In order to get the emulator to boot up so that we can effectively run and debug our software, we need to configure it properly. FS-UAE takes a configuration file (an ini-file) as a command line parameter like this:
fs-uae configuration.ini. Here is an example configuration file:
[config] floppy_drive_0 = $HOME/amigaforever/adf/amiga-os-134-workbench.adf hard_drive_0 = $HOME/amigahd kickstart_file = $HOME/amigaforever/rom/amiga-os-130.rom console_debugger = 1
floppy_drive_0 will instruct FS-UAE to use the specified ADF-file (Amiga Disk File image) as the disk inserted into the first floppy disk drive.
hard_drive_0 enables you to map any directory on the host system as a hard drive in the booted up Amiga system. This is useful during development since it allows us to edit and compile on the host device and access the compiled binary directly from the emulator. I have made symbolic links in
$HOME/amigahd to all directories in my host environment where I have Amiga binaries, so that I can easily access them from the emulated system.
kickstart_file tells which ROM image file to use when booting up the Amiga emulator.
FS-UAE comes with a handy debugger that you can use on your host system while your software is running in the emulator. To enable the debugger you need to specify
console_debugger = 1 in the configuration file.
Now if you run
fs-uae configuration.ini with appropriate ROM image files and Workbench disk images the emulator should boot up to specified ROM image and start loading the Workbench from the floppy disk image (with the familiar floppy disk drive sounds and everything). Eventually you should be greeted with an UI that looks something like this:
Next, we are going to set up our host-side cross-assembler which will eat our assembly code and spit out Amiga m68k binaries. Vasm runs on a number of platforms and is capable to produce not only m68k binaries but object files for multiple other platforms as well. You can compile vasm to target m68k architecture and mot syntax by running
make CPU=m68k SYNTAX=mot. Resulting binary
vasmm68k_mot can now be used to compile assembly code that can be directly run on Amiga machine.
Let’s introduce some source code.

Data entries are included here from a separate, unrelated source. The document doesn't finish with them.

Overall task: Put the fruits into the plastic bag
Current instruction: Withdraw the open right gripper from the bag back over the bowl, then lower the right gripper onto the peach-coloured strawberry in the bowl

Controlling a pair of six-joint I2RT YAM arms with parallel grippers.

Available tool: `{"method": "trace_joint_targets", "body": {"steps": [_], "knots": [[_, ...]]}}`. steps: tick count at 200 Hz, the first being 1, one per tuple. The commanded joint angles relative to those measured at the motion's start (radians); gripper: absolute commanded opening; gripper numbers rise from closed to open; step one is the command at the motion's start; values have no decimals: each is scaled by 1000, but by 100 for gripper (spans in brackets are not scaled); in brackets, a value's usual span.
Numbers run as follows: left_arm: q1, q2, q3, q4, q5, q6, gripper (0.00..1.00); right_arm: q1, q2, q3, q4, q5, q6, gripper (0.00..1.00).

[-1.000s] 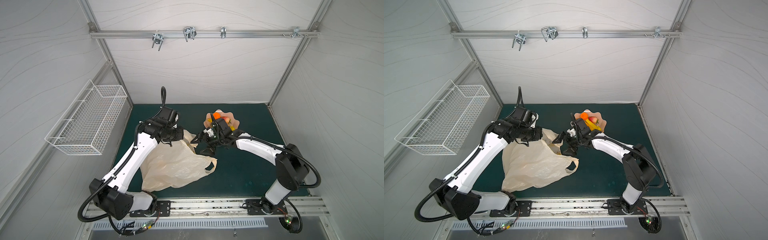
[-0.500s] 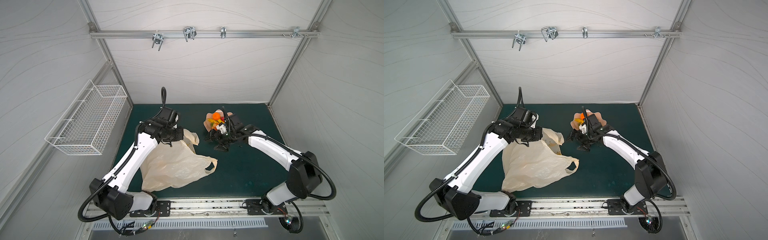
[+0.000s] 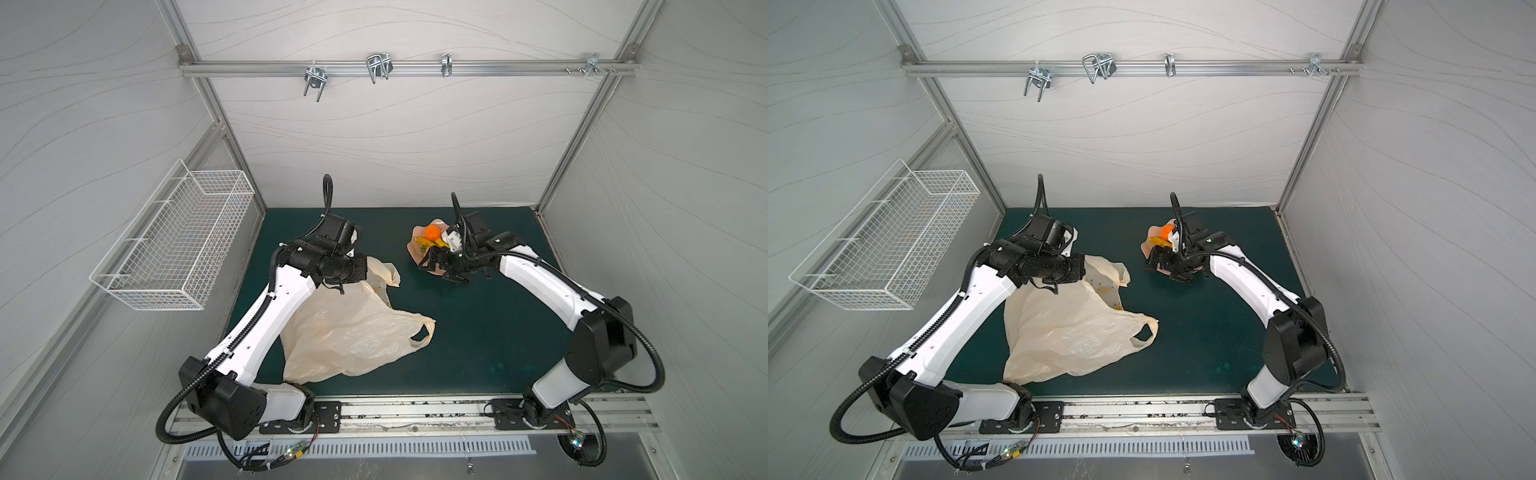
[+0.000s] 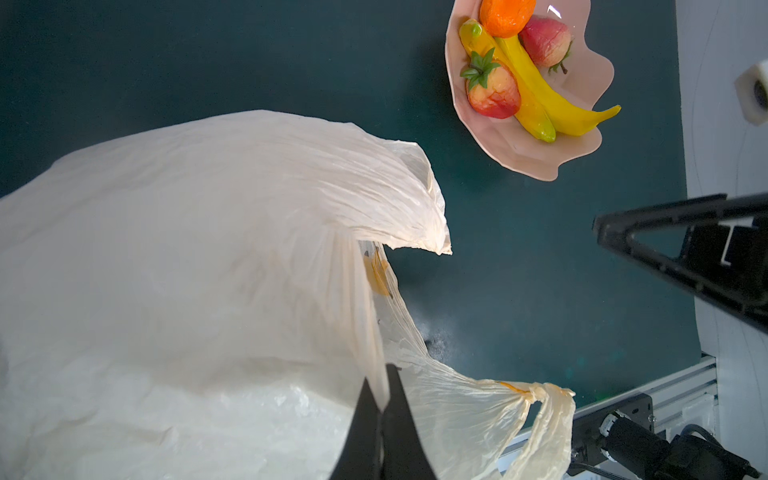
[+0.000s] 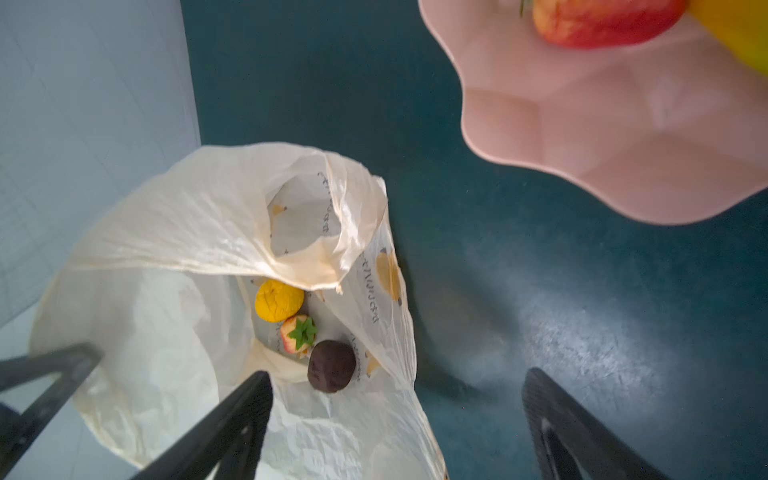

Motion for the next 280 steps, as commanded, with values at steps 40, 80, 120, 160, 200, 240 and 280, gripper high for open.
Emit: {"method": "trace_joint_targets", "body": {"steps": [40, 80, 120, 160, 200, 240, 280], "knots": [[-2, -24, -2, 4, 2, 13, 0, -31, 225, 233, -109, 212, -252, 86], [-2, -38, -16, 3, 2, 4, 0, -34, 361, 360, -119, 300, -325, 82], [-2, -47, -23, 1, 0, -1, 0, -40, 471, 449, -127, 341, -352, 81], [-2, -50, -30, -3, 2, -5, 0, -45, 545, 504, -122, 354, -358, 80], [-2, -53, -34, -9, 2, -3, 0, -45, 599, 542, -123, 351, -359, 79], [-2, -60, -36, -6, 5, -8, 0, -45, 635, 568, -127, 341, -351, 77], [-2, -69, -42, -11, 8, -12, 0, -45, 658, 573, -126, 343, -346, 74]]}}
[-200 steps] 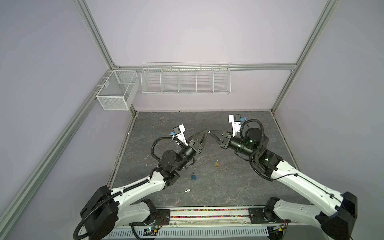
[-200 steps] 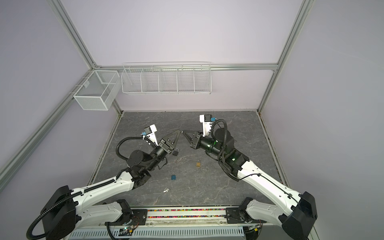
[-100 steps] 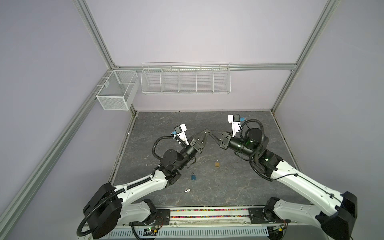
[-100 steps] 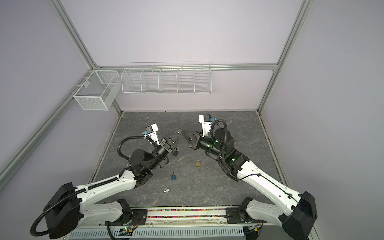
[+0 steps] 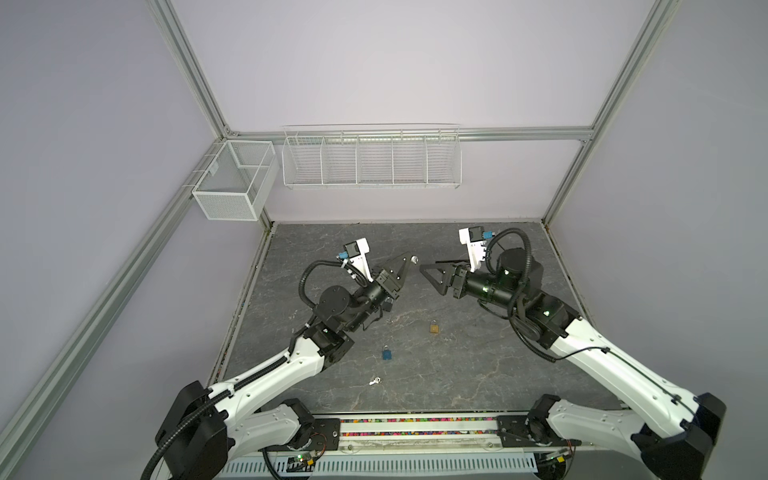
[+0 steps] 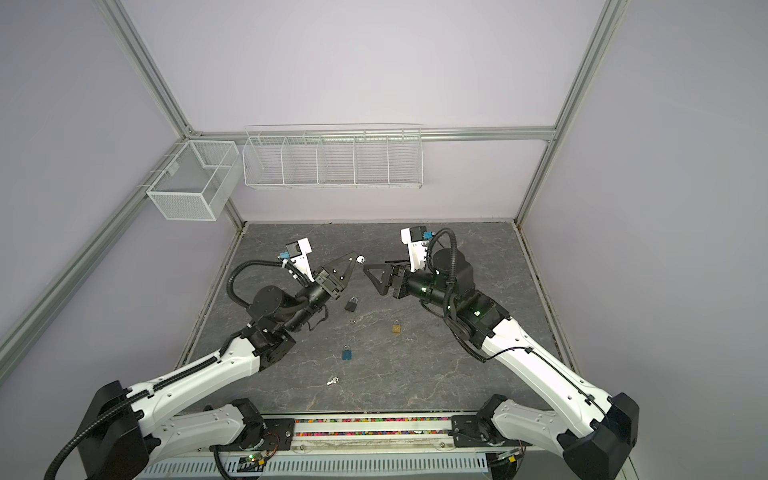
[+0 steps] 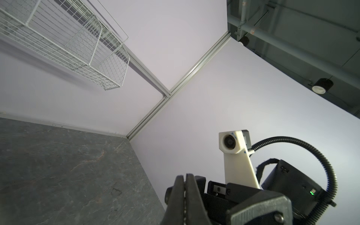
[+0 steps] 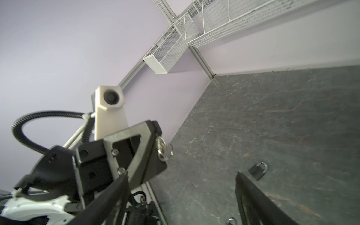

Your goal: Unlock with the key

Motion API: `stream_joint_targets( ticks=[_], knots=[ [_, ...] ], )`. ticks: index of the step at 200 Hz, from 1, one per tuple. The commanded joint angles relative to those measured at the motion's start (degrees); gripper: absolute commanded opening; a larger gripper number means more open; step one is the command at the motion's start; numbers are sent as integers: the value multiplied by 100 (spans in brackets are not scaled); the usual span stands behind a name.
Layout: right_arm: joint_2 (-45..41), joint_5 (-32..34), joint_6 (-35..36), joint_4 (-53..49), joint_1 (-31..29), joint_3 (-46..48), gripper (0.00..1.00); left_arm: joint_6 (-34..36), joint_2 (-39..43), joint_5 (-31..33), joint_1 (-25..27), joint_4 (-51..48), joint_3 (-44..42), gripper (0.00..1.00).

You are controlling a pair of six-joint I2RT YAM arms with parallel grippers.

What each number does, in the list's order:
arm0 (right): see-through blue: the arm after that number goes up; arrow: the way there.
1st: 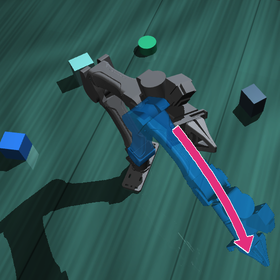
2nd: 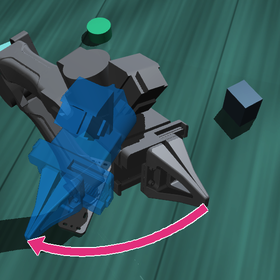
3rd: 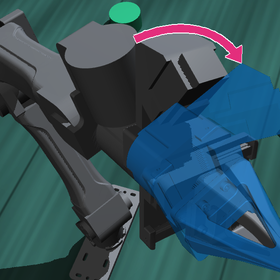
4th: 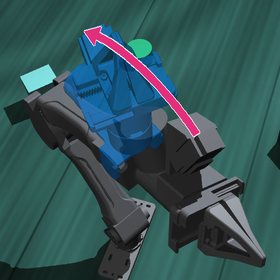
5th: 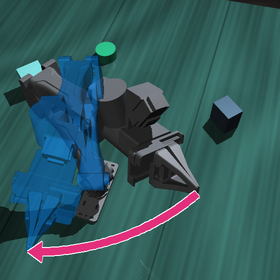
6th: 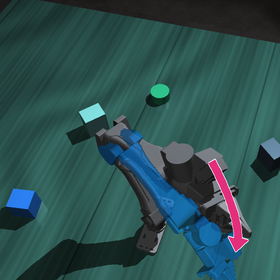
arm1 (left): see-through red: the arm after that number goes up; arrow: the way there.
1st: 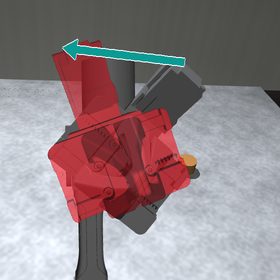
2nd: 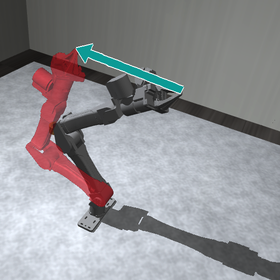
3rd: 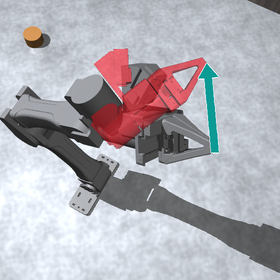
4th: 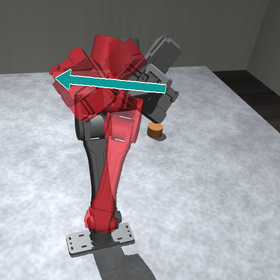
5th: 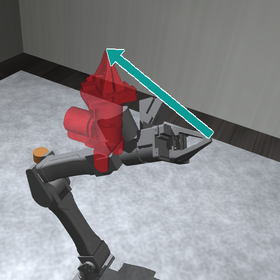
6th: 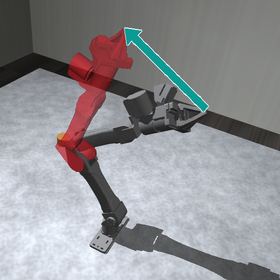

Our example can be cloned from GitHub. Run
vasmm68k_mot -kick1hunks -Fhunkexe -o example -nosym source.asm in the root of the cloned project to compile the example. This will produce
example binary in the same folder. Running
file example will give you:
myname@mycomputer ~/w/amiga-quickstart> file example example: AmigaOS loadseg()ble executable/binary
We have our first Amiga executable! A few words on the arguments given to vasm:
-kick1hunks will produce binary that is compatible with kickstart 1.x systems.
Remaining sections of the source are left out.